Dal Carroccio rispuntano ruggini con FdI, mai cancellate del tutto, a partire dalla crisi aperta a Novi Ligure che portò alle dimissioni del sindaco leghista Gian Paolo Cabella, passando per le comunali di Alessandria dove per i leghisti la macchina meloniana avrebbe messo il freno a mano al ballottaggio e via in un elenco a metà tra lo sfogatoio e il menù tutto freddo come si conviene alla vendetta. Senza dimenticare la recente tensione tra Riboldi e il suo predecessore alla Sanità il leghista Luigi Icardi per dichiarazioni che l’attuale assessore avrebbe poi spiegato e precisato, ma che intanto hanno avuto l’effetto di un morso di tarantola nel partito di Riccardo Molinari che vede, forse non stando proprio alla finestra, nella sua provincia la possibile frattura nella coalizione.

Nelle ultime ore va circolando la voce di un possibile passo indietro di Benzi, ma una conferma o smentita pare imminente vista la riunione di coalizione prevista nel tardo pomeriggio.

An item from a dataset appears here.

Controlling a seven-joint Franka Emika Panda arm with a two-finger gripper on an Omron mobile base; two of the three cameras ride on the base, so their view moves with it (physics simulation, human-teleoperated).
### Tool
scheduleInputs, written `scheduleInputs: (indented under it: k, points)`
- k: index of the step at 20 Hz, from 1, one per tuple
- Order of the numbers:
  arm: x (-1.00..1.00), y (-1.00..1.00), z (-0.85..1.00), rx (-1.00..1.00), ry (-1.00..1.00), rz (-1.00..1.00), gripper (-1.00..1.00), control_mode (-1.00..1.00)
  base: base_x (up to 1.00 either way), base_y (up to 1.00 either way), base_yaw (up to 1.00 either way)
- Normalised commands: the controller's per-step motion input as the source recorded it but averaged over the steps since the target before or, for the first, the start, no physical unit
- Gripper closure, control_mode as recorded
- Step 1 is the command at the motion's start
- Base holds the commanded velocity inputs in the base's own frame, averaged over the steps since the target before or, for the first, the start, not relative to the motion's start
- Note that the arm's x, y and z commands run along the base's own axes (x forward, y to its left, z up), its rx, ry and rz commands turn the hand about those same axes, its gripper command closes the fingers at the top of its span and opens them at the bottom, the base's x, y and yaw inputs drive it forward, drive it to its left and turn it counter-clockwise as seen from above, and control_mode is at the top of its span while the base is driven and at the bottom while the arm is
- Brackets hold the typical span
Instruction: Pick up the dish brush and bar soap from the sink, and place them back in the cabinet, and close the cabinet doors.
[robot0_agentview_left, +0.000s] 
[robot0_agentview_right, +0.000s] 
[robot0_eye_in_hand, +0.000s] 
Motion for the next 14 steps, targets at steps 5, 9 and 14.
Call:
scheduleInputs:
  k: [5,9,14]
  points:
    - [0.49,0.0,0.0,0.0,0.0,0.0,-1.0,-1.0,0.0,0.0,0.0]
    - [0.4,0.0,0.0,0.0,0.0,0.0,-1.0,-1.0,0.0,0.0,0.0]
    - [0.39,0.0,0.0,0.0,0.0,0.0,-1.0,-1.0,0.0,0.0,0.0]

Così come gira voce di un possibile sostegno a Rapetti da parte dell’azzurro Gianluca Colletti, che Forza Italia avrebbe voluto quale candidato alla presidenza della Provincia. Tra rumors e segnali ai naviganti, le prossime si annunciano ore non facili per il centrodestra, men che meno per il federale mandrogno. Anche se il fuoco amico è diretto al partito, nella divisa c’è pur sempre lui.